▸ Exercise aim
Could every line of the data be printed exactly as it reads?

▸ Material provided
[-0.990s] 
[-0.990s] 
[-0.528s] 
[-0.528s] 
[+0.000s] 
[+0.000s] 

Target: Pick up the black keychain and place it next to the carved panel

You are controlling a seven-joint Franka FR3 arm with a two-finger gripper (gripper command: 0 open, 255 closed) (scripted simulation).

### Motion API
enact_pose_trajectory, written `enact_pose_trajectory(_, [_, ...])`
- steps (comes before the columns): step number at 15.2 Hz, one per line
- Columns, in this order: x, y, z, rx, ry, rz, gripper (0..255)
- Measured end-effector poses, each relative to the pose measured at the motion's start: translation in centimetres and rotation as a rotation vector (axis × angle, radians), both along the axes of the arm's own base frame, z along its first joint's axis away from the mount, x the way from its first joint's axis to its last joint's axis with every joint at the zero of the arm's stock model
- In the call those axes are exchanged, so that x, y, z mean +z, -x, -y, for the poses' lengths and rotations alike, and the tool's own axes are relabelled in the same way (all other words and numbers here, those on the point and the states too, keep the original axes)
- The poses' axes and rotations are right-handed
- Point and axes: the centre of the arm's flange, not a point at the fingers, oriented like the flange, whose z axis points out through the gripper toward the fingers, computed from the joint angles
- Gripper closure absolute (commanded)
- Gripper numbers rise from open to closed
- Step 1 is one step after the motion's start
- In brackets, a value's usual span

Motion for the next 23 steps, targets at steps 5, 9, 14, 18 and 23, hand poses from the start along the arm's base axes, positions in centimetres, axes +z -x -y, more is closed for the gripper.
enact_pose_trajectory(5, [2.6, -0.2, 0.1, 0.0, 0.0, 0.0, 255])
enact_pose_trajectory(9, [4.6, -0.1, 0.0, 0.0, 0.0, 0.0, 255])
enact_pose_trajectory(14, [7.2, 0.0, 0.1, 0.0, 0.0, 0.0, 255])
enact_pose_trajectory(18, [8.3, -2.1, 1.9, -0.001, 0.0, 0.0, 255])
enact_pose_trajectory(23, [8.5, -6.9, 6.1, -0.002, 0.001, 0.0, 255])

▸ Answer below
[-0.990s] 
[-0.990s] 
[-0.528s] 
[-0.528s] 
[+0.000s] 
[+0.000s] 

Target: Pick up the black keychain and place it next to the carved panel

You are controlling a seven-joint Franka FR3 arm with a two-finger gripper (gripper command: 0 open, 255 closed) (scripted simulation).

### Motion API
enact_pose_trajectory, written `enact_pose_trajectory(_, [_, ...])`
- steps (comes before the columns): step number at 15.2 Hz, one per line
- Columns, in this order: x, y, z, rx, ry, rz, gripper (0..255)
- Measured end-effector poses, each relative to the pose measured at the motion's start: translation in centimetres and rotation as a rotation vector (axis × angle, radians), both along the axes of the arm's own base frame, z along its first joint's axis away from the mount, x the way from its first joint's axis to its last joint's axis with every joint at the zero of the arm's stock model
- In the call those axes are exchanged, so that x, y, z mean +z, -x, -y, for the poses' lengths and rotations alike, and the tool's own axes are relabelled in the same way (all other words and numbers here, those on the point and the states too, keep the original axes)
- The poses' axes and rotations are right-handed
- Point and axes: the centre of the arm's flange, not a point at the fingers, oriented like the flange, whose z axis points out through the gripper toward the fingers, computed from the joint angles
- Gripper closure absolute (commanded)
- Gripper numbers rise from open to closed
- Step 1 is one step after the motion's start
- In brackets, a value's usual span

Motion for the next 23 steps, targets at steps 5, 9, 14, 18 and 23, hand poses from the start along the arm's base axes, positions in centimetres, axes +z -x -y, more is closed for the gripper.
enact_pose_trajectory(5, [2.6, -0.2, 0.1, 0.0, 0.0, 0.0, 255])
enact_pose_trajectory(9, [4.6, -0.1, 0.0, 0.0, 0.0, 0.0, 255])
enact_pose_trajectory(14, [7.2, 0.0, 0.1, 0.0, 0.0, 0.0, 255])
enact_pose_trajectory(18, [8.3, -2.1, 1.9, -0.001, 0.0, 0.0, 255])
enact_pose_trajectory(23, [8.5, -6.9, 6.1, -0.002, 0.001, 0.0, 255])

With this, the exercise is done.